Sunday, March 13, 2022

Worrying Wounds

 A few years ago, I read a story by Eli Wiesel. A truly touching tale it was. I translated it later. The translation was published,  and most all readers loved it. 

Why was it so universally appealing? It was an introspective narrative told retrospectively. It talked of a young Jewish boy who gets a gold wristwatch as a gift for his  'mitzwah'  ceremony. For a boy just in to his very early teenage, it is indeed absolutely precious.

That very evening, like all the other Jews in the vicinity, his family, too, is rounded up to be taken to the concentration camp. Just before marching off to an extremely uncertain future, everybody in the ghetto is busy burying his/her most precious possession. Why, even the kid sis of the narrator buries her favourite doll. The child narrator tries to bury deep the valued watch. 

After the harrowing experiences in the concentration camp, the narrator, now a young man, returns to his hometown. Everybody else in his small, little family is dead. Suddenly, he is at the gulley where he once lived. His heart starts beating fast as he wants to find out if the watch is still there.

He is perfectly aware that the non-Jewish population of the town raided the ghetto for the valuables even before the ill fated train taking the victims to the concentration camp left the platform.

Yet hope beats eternal in the human heart. Furtively looking around, he starts digg fting. And, voila, the wristwatch is there, the day/date/time frozen in to an eternity.  Does he take the fancy wristwatch?

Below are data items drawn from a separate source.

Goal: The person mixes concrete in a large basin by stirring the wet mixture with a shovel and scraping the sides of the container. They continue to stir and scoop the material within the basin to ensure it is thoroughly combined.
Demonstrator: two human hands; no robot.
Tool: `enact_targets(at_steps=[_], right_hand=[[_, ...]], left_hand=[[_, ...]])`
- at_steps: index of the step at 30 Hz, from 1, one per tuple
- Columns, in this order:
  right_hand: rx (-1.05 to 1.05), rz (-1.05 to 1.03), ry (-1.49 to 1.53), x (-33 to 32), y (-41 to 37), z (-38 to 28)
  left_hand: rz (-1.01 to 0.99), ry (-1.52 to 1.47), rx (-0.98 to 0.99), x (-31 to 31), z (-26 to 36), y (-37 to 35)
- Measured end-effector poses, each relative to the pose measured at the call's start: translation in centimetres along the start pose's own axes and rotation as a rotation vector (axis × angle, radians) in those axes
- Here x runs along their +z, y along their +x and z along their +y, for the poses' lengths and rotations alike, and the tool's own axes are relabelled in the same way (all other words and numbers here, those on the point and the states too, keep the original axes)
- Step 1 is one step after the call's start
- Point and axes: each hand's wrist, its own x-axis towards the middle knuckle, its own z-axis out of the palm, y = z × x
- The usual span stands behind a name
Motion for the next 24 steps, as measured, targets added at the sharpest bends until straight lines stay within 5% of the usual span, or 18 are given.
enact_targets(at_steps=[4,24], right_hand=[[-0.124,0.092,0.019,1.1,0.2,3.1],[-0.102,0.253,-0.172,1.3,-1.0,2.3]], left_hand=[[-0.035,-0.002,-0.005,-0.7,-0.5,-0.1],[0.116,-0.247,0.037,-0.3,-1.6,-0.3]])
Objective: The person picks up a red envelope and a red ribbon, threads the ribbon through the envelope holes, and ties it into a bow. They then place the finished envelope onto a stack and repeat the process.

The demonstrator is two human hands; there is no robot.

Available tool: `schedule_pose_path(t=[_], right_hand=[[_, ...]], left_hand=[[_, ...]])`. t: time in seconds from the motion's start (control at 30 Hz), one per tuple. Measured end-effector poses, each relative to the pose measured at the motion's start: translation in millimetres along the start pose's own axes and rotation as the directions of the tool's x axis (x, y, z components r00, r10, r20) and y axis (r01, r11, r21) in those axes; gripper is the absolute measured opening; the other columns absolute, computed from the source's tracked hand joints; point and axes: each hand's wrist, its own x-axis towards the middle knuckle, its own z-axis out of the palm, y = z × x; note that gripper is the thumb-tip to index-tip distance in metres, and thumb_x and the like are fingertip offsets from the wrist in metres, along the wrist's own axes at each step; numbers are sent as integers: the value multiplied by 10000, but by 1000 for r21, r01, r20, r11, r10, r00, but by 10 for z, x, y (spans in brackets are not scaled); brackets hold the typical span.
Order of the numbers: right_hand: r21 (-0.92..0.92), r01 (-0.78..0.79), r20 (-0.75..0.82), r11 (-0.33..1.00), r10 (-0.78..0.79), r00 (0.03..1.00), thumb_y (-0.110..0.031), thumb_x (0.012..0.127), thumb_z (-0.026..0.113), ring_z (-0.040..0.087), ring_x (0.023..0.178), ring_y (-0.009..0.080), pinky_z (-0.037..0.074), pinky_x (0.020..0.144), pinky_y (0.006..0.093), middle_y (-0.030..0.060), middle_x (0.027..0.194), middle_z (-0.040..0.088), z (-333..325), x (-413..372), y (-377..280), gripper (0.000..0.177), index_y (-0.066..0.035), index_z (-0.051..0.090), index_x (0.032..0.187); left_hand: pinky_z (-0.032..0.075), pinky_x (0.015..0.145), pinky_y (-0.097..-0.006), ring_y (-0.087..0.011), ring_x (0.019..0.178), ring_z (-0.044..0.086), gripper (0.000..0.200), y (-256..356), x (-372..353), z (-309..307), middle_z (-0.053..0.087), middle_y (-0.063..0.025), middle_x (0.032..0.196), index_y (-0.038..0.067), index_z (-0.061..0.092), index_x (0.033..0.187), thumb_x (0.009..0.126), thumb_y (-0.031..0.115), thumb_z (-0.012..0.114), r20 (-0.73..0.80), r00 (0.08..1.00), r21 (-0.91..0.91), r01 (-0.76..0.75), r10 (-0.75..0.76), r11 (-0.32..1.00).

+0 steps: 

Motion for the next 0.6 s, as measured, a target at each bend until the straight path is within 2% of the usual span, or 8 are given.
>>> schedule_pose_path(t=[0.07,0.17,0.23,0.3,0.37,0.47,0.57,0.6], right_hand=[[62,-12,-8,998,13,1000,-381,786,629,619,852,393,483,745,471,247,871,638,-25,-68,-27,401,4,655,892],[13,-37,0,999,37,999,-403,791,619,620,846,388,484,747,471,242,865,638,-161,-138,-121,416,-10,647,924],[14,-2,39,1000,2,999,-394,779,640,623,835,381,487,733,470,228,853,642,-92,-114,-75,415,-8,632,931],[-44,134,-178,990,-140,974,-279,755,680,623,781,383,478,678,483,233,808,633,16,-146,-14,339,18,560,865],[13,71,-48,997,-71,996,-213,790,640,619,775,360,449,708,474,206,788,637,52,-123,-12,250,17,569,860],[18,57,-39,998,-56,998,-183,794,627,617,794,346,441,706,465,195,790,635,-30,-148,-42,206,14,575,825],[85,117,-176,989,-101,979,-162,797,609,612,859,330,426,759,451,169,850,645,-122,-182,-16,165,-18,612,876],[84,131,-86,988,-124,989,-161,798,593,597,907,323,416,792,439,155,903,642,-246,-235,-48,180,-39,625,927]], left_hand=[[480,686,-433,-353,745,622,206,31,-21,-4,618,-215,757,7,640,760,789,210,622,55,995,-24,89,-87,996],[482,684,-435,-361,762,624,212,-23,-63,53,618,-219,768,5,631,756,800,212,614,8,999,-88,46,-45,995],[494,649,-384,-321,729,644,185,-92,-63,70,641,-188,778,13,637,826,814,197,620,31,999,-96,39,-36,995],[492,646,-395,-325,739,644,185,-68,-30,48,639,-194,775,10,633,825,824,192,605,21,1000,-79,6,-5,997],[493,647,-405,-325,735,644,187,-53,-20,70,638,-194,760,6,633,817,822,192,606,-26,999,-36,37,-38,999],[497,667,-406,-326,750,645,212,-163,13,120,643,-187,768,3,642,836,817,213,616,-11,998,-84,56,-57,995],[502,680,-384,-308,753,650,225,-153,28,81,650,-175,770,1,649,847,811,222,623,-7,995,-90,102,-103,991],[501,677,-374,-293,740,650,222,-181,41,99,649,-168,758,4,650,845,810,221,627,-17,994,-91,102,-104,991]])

The end is truly touching. The tale stays with  us forever. Why? In my opinion, that is because it opens up, pries open wounds which never healed.

Each of us has such shattering wounds, for example, harassment due to jealousy, envy, sadism, or due to the sheer wonky idea of fun of the perpetrator. One does not even need to worry the wound. Scratched a little, the pain flows unstoppably.  Much worse is the sense of helplessness, especially because everybody else chose to look on despite knowing the wickedness. You can neither forgive nor forget the whole of the tragic memory even when you bravely carry on with life.

Remembered all this because read about, heard interviews about the Kashmir Pandit exodus and genocide. Hope to see the movie that opens up a chapter that just cannot be justified any which way.